* [ACTION ITEM]:
Word for word, transcribe the data below from the line with "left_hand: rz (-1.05" to the line with "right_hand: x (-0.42", keeping both of those lines.

[Stored entries]
Start of Block
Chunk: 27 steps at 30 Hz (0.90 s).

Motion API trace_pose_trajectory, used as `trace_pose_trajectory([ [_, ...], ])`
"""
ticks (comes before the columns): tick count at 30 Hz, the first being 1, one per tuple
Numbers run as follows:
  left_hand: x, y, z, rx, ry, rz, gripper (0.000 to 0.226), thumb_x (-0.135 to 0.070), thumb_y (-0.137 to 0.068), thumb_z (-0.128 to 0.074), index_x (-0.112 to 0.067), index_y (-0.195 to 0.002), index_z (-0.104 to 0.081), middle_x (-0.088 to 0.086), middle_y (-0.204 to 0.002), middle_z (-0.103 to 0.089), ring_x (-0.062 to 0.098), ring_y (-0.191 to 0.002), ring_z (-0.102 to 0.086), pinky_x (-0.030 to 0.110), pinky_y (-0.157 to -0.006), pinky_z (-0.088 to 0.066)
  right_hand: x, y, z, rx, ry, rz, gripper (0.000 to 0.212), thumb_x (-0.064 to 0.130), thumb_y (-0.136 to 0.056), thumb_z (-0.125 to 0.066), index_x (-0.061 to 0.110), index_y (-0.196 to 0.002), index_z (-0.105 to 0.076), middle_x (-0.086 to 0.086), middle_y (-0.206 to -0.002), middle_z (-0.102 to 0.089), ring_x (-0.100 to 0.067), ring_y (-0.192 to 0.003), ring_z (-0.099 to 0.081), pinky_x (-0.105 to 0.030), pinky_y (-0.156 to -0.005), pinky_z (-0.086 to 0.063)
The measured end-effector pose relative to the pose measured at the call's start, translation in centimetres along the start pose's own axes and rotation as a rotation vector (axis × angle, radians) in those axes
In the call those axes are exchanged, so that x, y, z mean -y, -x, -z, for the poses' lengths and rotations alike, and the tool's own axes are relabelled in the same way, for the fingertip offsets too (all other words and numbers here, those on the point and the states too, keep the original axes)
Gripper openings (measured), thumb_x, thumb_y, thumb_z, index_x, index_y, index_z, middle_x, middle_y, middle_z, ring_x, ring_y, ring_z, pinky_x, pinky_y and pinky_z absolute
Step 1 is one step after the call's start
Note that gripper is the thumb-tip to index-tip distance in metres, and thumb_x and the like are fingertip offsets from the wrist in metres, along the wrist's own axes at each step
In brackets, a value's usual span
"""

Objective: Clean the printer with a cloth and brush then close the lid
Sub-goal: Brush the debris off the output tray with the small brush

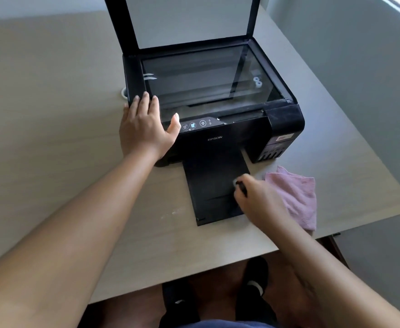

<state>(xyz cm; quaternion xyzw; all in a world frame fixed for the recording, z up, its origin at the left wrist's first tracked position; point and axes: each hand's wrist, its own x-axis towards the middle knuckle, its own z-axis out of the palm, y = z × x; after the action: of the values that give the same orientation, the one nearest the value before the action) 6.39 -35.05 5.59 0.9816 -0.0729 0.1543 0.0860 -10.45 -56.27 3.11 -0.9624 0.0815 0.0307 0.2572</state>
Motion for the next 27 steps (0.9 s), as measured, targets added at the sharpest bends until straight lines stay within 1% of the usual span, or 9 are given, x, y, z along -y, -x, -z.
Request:
trace_pose_trajectory([
  [2,-0.1,-0.1,0.0,-0.008,-0.001,0.002,0.076,-0.059,-0.088,-0.028,-0.009,-0.144,-0.043,0.013,-0.153,-0.037,0.03,-0.142,-0.03,0.044,-0.119,-0.019,0.9,0.3,-0.3,0.274,-0.14,0.094,0.016,0.026,-0.092,-0.056,0.02,-0.102,-0.066,0.006,-0.075,-0.064,-0.014,-0.066,-0.062,-0.031,-0.061,-0.05],
  [6,0.0,0.0,0.1,0.003,0.0,0.008,0.077,-0.059,-0.088,-0.027,-0.009,-0.144,-0.042,0.013,-0.153,-0.036,0.03,-0.142,-0.03,0.044,-0.119,-0.019,0.0,-1.4,-0.3,-0.138,-0.018,-0.083,0.014,0.027,-0.092,-0.053,0.018,-0.098,-0.062,-0.003,-0.077,-0.065,-0.029,-0.075,-0.063,-0.033,-0.061,-0.046],
  [9,-0.1,-0.2,0.0,-0.005,-0.001,0.003,0.077,-0.059,-0.088,-0.028,-0.009,-0.144,-0.043,0.013,-0.153,-0.037,0.03,-0.142,-0.031,0.044,-0.119,-0.019,1.1,-1.3,-0.7,0.298,-0.155,0.141,0.018,0.025,-0.092,-0.058,0.022,-0.107,-0.067,0.006,-0.077,-0.068,-0.013,-0.069,-0.064,-0.027,-0.064,-0.047],
  [13,0.1,0.0,0.0,0.0,-0.01,0.013,0.077,-0.059,-0.088,-0.027,-0.009,-0.144,-0.042,0.012,-0.154,-0.036,0.03,-0.142,-0.03,0.043,-0.119,-0.019,0.1,-2.9,-0.4,-0.116,-0.064,-0.061,0.021,0.027,-0.092,-0.054,0.019,-0.109,-0.065,-0.01,-0.094,-0.072,-0.03,-0.085,-0.066,-0.032,-0.067,-0.048],
  [16,0.1,-0.1,-0.1,-0.013,-0.006,0.006,0.076,-0.059,-0.088,-0.028,-0.009,-0.143,-0.044,0.012,-0.153,-0.037,0.03,-0.142,-0.032,0.043,-0.119,-0.02,1.5,-3.0,-1.1,0.31,-0.16,0.177,0.023,0.028,-0.091,-0.057,0.024,-0.111,-0.066,0.0,-0.091,-0.071,-0.02,-0.08,-0.069,-0.032,-0.069,-0.054],
  [17,0.0,-0.1,-0.1,-0.013,-0.003,0.003,0.076,-0.059,-0.088,-0.029,-0.009,-0.143,-0.044,0.012,-0.153,-0.038,0.03,-0.142,-0.032,0.043,-0.118,-0.02,1.8,-3.4,-1.1,0.297,-0.166,0.159,0.023,0.028,-0.091,-0.057,0.022,-0.112,-0.066,-0.001,-0.091,-0.07,-0.021,-0.08,-0.069,-0.032,-0.069,-0.053],
  [20,0.0,-0.1,0.1,-0.025,0.003,0.007,0.075,-0.058,-0.088,-0.03,-0.009,-0.142,-0.045,0.013,-0.152,-0.039,0.03,-0.141,-0.033,0.044,-0.118,-0.021,0.7,-5.0,-0.5,-0.088,0.089,-0.04,0.024,0.029,-0.094,-0.051,0.016,-0.112,-0.061,-0.012,-0.097,-0.07,-0.036,-0.088,-0.064,-0.034,-0.064,-0.044],
  [24,-0.1,0.0,0.0,-0.023,0.0,-0.001,0.074,-0.057,-0.088,-0.03,-0.009,-0.143,-0.045,0.013,-0.152,-0.039,0.03,-0.141,-0.033,0.043,-0.118,-0.021,2.1,-4.8,-1.2,0.328,-0.101,0.204,0.026,0.031,-0.092,-0.056,0.026,-0.116,-0.064,-0.003,-0.097,-0.072,-0.02,-0.082,-0.066,-0.03,-0.069,-0.053],
  [27,-0.1,0.0,0.1,-0.022,0.0,0.009,0.075,-0.058,-0.088,-0.029,-0.009,-0.142,-0.045,0.012,-0.152,-0.039,0.03,-0.141,-0.033,0.044,-0.118,-0.021,1.0,-6.3,-1.1,-0.067,0.037,0.082,0.027,0.029,-0.093,-0.053,0.023,-0.117,-0.062,-0.008,-0.104,-0.069,-0.034,-0.09,-0.064,-0.038,-0.069,-0.052],
])
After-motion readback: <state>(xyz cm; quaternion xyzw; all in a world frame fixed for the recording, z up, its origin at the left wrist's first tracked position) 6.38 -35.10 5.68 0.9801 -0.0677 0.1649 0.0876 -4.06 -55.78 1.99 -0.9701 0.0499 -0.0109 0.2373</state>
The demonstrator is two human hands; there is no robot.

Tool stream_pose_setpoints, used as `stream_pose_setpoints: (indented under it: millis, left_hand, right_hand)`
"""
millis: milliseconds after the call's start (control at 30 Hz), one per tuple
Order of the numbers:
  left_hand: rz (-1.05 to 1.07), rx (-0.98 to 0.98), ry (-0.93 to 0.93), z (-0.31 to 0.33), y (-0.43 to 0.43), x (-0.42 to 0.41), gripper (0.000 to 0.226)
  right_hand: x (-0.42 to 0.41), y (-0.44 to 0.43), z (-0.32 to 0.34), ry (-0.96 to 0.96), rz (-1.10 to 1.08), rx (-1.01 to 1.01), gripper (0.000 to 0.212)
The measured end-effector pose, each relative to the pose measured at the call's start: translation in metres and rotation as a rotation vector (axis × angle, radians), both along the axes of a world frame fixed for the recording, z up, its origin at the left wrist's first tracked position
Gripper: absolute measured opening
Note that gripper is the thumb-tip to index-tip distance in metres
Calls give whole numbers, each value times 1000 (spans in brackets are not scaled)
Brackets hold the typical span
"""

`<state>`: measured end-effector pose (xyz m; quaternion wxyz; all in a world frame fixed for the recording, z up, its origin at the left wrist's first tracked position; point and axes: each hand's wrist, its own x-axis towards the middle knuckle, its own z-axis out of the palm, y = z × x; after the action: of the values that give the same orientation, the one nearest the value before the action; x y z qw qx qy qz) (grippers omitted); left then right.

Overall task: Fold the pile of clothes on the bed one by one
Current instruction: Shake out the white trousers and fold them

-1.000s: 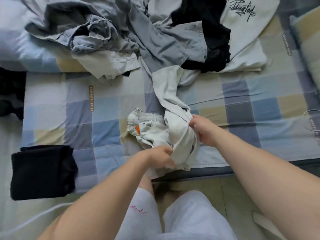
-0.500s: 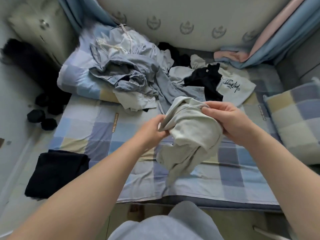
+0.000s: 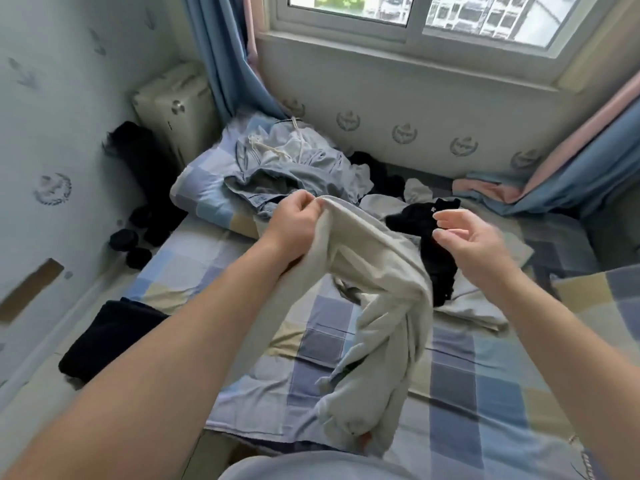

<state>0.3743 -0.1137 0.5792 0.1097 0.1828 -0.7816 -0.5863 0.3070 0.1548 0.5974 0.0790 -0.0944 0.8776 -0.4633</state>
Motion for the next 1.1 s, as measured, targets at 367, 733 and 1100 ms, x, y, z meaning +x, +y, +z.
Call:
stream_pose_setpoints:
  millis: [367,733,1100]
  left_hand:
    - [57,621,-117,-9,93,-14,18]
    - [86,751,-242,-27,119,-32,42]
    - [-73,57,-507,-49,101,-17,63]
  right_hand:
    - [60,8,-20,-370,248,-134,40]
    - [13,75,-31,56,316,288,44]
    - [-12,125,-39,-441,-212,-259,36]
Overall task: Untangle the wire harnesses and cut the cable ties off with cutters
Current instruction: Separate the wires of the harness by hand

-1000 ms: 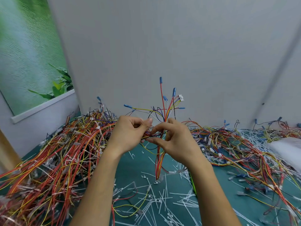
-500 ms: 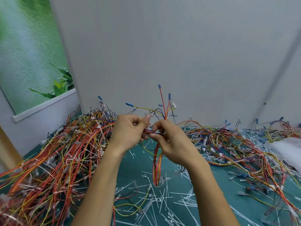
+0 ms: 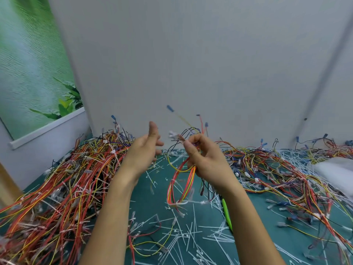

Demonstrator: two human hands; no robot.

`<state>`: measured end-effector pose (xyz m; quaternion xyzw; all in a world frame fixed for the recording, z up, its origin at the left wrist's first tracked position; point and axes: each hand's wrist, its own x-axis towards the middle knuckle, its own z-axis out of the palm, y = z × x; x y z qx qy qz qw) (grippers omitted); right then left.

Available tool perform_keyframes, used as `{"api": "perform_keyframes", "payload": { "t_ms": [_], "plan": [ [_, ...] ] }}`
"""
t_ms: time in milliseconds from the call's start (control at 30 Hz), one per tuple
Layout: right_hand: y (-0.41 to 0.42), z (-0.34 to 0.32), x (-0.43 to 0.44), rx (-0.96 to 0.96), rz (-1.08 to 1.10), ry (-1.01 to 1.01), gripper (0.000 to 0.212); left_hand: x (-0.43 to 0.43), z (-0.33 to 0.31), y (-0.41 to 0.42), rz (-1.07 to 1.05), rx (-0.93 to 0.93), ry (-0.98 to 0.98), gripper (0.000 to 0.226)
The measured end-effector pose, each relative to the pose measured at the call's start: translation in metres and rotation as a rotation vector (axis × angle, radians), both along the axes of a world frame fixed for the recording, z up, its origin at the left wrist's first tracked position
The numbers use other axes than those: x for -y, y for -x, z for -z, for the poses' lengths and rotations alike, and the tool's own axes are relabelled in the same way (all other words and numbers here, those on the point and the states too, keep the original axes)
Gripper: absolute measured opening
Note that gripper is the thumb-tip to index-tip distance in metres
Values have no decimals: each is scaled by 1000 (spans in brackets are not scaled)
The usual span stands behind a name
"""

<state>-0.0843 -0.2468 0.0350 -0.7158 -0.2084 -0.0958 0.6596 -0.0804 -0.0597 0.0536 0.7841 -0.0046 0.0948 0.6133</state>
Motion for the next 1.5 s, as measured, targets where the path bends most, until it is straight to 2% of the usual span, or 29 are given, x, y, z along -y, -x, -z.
{"api": "perform_keyframes", "payload": {
  "t_ms": [67,100,233,333,500,633,833,967,1133,1233,1333,1367,1500],
  "plan": [
    [-1,-2,4,-66,15,-123,12,-7,-2,2,4,-91,-59,98],
    [-2,-2,6,-85,24,-149,12,-7,-2,3,41,-119,-92,95],
    [-1,-2,8,-123,16,-188,15,6,5,5,169,-60,-168,46],
    [-2,-2,9,-134,1,-206,15,13,8,3,187,10,-64,24],
    [-4,-1,13,-156,3,-147,24,16,4,7,282,81,150,27],
    [-7,0,17,-153,-48,-208,18,17,3,9,303,86,152,37],
    [-7,0,20,-170,-78,-237,22,22,5,9,391,91,91,35],
    [-7,0,17,-104,-36,-174,23,25,5,12,427,96,157,27],
    [-5,-5,20,-94,-47,-261,22,28,2,16,485,110,223,24],
    [-3,-10,23,-130,-79,-333,22,21,3,16,568,172,113,16],
    [-2,-14,28,-151,-97,-395,30,19,7,13,568,117,-50,39],
    [-1,-14,29,-152,-110,-389,32,23,7,13,539,122,-68,40],
    [4,-16,32,-140,-148,-259,26,32,9,10,539,175,-77,18]
  ]
}}
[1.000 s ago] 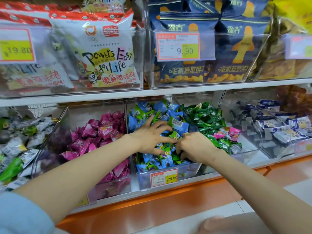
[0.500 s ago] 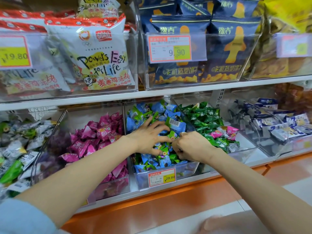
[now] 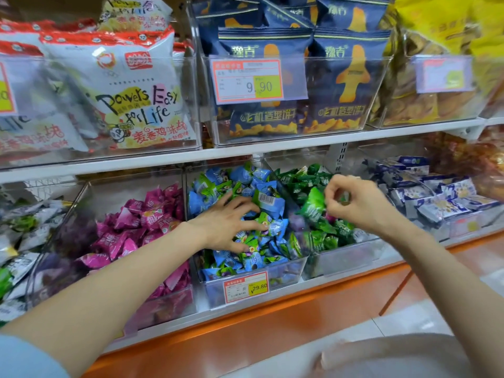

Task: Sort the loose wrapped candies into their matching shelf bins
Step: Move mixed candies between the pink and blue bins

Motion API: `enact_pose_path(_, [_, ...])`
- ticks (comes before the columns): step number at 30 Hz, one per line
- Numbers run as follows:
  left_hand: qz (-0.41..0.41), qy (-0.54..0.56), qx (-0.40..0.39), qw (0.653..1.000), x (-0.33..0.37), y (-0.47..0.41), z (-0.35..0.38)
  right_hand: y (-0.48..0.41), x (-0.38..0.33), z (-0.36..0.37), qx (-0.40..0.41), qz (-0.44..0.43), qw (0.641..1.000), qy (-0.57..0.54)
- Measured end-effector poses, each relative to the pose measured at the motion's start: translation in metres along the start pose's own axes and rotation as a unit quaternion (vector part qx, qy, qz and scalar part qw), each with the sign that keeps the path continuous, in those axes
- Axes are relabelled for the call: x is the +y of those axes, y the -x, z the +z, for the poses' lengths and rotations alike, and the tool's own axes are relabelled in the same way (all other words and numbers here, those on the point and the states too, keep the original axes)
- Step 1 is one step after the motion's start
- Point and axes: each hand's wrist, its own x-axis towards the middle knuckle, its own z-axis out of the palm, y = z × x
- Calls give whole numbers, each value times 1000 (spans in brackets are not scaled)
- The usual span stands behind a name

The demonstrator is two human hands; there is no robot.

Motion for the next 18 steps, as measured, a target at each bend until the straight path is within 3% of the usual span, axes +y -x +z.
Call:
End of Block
* [SOLUTION FOR THIS TASK]:
  left_hand: rz (-1.05 to 1.07), rx (-0.98 to 0.98), ry (-0.93 to 0.93), z (-0.31 to 0.33), y (-0.43 to 0.43), x (-0.42 to 0.41), gripper (0.000 to 0.226)
  right_hand: x (-0.42 to 0.41), y (-0.44 to 0.43), z (-0.32 to 0.34), ry (-0.96 to 0.96), rz (-1.10 to 1.08), rx (-1.01 to 1.01), gripper (0.000 to 0.212)

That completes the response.